TASK GOAL » If anything in the data looks odd, keep it anyway and write the whole listing out unchanged.

■ ■ ■ ■ ■ ■ ■

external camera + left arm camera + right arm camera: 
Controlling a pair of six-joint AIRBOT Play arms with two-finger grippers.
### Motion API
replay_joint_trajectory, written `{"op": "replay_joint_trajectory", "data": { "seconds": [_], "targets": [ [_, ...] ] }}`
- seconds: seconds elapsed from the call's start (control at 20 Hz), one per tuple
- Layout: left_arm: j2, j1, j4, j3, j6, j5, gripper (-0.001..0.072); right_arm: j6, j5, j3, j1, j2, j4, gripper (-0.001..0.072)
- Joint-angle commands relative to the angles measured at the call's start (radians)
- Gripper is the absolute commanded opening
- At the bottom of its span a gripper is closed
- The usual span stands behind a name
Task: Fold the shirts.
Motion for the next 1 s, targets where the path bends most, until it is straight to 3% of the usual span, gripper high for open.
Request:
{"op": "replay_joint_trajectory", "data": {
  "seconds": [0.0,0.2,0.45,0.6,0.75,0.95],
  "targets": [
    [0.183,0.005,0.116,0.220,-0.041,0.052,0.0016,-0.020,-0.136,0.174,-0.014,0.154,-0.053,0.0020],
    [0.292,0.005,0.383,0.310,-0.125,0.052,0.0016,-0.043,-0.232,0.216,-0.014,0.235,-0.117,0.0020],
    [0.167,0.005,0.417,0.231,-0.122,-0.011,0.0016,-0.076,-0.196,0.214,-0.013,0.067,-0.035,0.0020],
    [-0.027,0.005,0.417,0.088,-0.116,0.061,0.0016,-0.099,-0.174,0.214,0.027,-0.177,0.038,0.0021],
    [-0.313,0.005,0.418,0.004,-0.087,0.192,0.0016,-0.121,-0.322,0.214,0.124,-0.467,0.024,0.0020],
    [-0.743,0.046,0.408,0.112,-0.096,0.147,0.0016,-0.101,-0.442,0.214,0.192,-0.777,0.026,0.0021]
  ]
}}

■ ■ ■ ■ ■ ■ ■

ANSWER SECTION »
external camera + left arm camera + right arm camera: 
Controlling a pair of six-joint AIRBOT Play arms with two-finger grippers.
### Motion API
replay_joint_trajectory, written `{"op": "replay_joint_trajectory", "data": { "seconds": [_], "targets": [ [_, ...] ] }}`
- seconds: seconds elapsed from the call's start (control at 20 Hz), one per tuple
- Layout: left_arm: j2, j1, j4, j3, j6, j5, gripper (-0.001..0.072); right_arm: j6, j5, j3, j1, j2, j4, gripper (-0.001..0.072)
- Joint-angle commands relative to the angles measured at the call's start (radians)
- Gripper is the absolute commanded opening
- At the bottom of its span a gripper is closed
- The usual span stands behind a name
Task: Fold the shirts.
Motion for the next 1 s, targets where the path bends most, until it is straight to 3% of the usual span, gripper high for open.
Request:
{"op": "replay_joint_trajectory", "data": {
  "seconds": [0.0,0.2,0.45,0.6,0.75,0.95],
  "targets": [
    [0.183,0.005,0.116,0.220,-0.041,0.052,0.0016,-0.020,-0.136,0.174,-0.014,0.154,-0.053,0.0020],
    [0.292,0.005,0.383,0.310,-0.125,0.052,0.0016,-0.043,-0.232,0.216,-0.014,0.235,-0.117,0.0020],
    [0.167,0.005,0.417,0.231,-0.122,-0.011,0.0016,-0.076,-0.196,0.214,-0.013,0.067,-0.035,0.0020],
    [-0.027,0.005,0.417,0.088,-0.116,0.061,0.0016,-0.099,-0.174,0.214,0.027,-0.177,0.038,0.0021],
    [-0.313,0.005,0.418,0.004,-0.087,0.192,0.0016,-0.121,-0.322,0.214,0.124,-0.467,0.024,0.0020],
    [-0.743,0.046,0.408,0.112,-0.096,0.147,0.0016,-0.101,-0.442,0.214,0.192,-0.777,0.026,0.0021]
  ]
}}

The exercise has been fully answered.